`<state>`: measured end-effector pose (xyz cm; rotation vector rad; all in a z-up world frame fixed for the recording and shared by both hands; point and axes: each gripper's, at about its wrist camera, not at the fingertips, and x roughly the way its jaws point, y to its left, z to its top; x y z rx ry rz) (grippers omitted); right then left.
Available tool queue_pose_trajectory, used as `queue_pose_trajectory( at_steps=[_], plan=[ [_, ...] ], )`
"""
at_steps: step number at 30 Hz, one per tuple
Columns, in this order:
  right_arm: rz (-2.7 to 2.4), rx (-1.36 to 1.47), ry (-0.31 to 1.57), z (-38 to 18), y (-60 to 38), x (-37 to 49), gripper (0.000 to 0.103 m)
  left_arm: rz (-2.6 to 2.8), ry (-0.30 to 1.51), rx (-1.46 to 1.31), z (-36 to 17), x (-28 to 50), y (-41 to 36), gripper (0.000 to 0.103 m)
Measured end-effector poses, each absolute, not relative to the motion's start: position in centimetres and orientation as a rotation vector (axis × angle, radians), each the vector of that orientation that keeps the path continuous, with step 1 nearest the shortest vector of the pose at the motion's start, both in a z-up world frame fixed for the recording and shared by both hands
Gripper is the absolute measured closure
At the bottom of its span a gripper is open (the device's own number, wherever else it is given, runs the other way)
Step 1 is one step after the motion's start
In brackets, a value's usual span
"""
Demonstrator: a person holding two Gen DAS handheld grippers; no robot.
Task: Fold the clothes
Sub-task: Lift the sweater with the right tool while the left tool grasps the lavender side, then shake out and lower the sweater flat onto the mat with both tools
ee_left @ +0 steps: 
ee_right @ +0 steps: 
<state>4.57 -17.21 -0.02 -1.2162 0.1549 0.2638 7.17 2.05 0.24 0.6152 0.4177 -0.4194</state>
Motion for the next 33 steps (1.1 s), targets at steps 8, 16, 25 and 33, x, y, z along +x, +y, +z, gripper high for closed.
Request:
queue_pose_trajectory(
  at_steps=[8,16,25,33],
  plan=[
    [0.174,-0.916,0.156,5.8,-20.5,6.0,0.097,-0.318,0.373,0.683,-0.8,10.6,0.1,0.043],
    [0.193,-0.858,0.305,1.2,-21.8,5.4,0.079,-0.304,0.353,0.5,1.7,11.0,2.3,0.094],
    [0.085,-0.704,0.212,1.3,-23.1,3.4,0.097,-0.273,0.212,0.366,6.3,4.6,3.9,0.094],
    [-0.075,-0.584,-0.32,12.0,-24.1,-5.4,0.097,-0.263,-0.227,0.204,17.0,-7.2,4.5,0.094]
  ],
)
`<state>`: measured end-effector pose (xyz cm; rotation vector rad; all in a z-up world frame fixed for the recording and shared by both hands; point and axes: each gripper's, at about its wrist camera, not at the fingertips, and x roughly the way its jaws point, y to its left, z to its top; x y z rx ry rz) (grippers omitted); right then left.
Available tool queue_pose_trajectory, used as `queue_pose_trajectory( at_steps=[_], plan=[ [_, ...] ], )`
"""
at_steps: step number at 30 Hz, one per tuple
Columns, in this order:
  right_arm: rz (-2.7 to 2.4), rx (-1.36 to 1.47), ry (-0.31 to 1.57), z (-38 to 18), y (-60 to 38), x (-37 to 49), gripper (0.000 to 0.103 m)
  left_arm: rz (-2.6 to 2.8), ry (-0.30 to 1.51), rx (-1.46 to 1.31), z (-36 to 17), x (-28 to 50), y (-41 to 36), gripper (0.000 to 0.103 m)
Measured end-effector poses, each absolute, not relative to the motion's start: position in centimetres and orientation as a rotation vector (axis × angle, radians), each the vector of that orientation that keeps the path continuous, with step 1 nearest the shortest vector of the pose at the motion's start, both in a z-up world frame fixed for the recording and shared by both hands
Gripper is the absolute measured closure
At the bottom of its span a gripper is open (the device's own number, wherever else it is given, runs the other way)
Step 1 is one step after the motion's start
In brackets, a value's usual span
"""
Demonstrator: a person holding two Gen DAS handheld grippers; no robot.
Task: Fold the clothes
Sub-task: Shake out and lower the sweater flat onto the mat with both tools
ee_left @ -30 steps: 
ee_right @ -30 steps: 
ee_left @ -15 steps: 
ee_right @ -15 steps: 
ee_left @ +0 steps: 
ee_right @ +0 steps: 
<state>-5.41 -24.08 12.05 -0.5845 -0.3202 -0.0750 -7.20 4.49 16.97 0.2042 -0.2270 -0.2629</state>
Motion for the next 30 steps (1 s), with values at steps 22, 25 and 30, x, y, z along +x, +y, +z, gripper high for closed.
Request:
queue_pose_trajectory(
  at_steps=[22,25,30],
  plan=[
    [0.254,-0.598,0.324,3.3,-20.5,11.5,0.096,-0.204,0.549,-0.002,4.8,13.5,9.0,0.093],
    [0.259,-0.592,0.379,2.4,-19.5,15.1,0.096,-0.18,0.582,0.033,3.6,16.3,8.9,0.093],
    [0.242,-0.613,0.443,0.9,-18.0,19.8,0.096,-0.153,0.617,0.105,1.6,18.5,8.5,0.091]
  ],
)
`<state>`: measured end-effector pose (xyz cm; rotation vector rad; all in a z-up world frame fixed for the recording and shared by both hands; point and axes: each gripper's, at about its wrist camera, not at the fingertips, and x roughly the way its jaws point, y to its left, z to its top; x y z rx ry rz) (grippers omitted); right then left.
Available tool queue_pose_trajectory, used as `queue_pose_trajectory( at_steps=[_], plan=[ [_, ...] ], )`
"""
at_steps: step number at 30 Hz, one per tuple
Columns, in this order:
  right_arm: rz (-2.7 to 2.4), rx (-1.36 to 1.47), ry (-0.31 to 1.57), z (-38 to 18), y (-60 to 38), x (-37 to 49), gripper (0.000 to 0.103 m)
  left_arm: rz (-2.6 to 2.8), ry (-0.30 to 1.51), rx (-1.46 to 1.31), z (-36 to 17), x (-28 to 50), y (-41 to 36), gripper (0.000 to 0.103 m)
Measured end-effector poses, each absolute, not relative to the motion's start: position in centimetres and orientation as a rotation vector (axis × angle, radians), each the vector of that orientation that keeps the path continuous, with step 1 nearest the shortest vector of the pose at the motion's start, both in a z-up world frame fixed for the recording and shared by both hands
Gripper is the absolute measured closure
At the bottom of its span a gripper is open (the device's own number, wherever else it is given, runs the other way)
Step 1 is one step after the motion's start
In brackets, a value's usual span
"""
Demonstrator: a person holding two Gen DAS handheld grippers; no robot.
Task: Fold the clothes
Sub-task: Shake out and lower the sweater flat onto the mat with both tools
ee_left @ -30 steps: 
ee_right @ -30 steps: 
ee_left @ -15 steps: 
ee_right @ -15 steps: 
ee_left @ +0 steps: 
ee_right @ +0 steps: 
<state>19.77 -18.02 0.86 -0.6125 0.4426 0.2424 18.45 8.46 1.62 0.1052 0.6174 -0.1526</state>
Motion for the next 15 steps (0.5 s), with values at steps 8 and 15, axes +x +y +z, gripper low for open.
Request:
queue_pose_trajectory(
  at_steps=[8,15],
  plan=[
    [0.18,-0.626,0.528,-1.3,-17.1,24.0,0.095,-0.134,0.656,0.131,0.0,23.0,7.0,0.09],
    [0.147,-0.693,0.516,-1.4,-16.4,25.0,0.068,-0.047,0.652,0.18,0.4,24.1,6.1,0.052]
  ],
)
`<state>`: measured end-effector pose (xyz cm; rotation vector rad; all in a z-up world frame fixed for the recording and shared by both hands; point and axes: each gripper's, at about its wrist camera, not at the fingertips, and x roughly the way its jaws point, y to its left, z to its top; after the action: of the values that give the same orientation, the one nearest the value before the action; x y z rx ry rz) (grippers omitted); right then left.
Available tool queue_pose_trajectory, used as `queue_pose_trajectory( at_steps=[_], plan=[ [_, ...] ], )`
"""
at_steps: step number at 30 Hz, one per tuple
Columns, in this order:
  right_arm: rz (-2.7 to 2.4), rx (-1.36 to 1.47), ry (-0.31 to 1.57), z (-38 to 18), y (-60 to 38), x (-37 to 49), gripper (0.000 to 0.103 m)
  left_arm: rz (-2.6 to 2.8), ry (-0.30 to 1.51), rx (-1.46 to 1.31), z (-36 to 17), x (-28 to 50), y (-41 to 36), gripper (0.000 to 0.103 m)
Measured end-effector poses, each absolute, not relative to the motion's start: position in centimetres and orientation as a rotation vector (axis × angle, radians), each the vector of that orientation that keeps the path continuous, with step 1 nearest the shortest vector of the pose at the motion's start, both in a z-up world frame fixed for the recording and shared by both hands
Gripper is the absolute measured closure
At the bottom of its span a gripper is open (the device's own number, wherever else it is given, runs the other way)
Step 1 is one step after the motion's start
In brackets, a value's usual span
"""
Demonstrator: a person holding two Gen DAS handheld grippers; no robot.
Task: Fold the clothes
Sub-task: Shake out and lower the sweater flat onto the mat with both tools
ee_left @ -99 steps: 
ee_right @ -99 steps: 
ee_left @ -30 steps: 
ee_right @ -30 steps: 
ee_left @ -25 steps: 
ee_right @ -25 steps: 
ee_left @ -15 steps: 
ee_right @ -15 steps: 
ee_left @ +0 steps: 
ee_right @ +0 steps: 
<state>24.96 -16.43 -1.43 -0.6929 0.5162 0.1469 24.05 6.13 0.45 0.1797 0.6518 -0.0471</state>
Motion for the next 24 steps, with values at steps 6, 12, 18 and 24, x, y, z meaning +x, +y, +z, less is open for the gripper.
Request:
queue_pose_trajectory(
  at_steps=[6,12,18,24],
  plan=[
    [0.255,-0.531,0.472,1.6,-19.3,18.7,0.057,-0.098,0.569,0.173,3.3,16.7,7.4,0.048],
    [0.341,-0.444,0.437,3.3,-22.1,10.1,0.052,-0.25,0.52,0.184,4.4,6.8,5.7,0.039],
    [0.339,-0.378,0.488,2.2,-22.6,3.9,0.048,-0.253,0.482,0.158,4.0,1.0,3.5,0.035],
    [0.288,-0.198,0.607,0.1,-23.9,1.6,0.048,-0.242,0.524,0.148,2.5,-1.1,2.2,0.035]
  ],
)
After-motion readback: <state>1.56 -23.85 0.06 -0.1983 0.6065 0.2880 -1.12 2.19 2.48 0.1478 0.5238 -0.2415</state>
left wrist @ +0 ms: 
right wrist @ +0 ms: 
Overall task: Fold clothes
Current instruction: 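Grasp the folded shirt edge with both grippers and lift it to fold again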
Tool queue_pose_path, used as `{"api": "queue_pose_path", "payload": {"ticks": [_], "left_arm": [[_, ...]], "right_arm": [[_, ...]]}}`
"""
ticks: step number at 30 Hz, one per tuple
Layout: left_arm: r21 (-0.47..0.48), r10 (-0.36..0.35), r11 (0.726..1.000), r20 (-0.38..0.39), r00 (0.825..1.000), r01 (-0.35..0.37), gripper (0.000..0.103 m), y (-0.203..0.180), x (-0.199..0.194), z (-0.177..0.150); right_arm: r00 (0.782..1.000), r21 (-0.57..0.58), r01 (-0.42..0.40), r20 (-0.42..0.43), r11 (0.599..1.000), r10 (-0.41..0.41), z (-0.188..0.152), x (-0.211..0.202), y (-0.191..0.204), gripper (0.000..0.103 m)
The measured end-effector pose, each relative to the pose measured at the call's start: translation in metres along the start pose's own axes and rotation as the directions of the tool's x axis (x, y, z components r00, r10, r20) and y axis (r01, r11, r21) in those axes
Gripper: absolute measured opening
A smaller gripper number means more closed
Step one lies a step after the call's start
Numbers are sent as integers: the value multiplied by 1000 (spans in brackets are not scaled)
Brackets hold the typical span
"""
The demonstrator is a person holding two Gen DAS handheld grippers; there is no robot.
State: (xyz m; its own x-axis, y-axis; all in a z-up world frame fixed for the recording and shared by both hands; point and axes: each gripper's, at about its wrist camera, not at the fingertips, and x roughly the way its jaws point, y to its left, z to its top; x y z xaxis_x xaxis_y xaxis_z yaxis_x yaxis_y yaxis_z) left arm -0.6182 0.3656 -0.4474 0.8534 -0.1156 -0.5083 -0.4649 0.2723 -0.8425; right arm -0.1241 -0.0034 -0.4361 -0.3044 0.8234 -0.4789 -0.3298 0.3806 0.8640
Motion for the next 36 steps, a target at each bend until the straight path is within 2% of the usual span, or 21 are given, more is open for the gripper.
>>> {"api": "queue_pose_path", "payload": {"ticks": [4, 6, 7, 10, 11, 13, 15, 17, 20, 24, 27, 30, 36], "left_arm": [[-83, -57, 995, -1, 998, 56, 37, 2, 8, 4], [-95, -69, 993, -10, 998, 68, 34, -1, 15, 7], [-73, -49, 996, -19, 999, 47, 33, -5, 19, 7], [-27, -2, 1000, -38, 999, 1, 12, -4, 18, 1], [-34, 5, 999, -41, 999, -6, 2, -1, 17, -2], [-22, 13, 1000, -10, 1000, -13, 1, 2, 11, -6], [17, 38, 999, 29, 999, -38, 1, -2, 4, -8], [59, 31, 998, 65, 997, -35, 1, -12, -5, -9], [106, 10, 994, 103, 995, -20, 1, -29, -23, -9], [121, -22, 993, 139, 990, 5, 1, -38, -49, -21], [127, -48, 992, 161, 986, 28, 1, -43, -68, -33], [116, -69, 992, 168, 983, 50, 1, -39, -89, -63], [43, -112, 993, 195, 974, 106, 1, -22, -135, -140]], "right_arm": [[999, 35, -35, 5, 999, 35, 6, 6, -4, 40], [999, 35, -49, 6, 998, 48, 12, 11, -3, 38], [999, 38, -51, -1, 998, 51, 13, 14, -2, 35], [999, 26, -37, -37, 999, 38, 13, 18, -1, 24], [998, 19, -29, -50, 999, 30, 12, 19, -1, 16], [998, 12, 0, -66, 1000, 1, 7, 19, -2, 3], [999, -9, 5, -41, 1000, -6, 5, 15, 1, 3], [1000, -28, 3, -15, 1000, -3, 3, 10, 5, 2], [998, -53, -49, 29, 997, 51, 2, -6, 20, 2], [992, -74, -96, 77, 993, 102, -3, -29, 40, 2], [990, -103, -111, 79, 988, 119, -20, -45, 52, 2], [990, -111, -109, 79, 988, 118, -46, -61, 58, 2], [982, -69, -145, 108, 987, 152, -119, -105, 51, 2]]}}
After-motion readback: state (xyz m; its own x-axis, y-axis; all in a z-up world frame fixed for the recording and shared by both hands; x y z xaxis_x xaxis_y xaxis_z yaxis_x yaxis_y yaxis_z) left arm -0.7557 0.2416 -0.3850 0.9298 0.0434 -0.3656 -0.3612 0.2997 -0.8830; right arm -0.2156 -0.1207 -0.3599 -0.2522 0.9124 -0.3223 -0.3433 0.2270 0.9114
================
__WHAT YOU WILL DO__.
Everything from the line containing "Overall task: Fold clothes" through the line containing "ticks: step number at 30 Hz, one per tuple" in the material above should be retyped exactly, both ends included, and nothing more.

__YOUR SOLUTION__.
Overall task: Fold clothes
Current instruction: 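Grasp the folded shirt edge with both grippers and lift it to fold again
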Tool queue_pose_path, used as `{"api": "queue_pose_path", "payload": {"ticks": [_], "left_arm": [[_, ...]], "right_arm": [[_, ...]]}}`
"""
ticks: step number at 30 Hz, one per tuple

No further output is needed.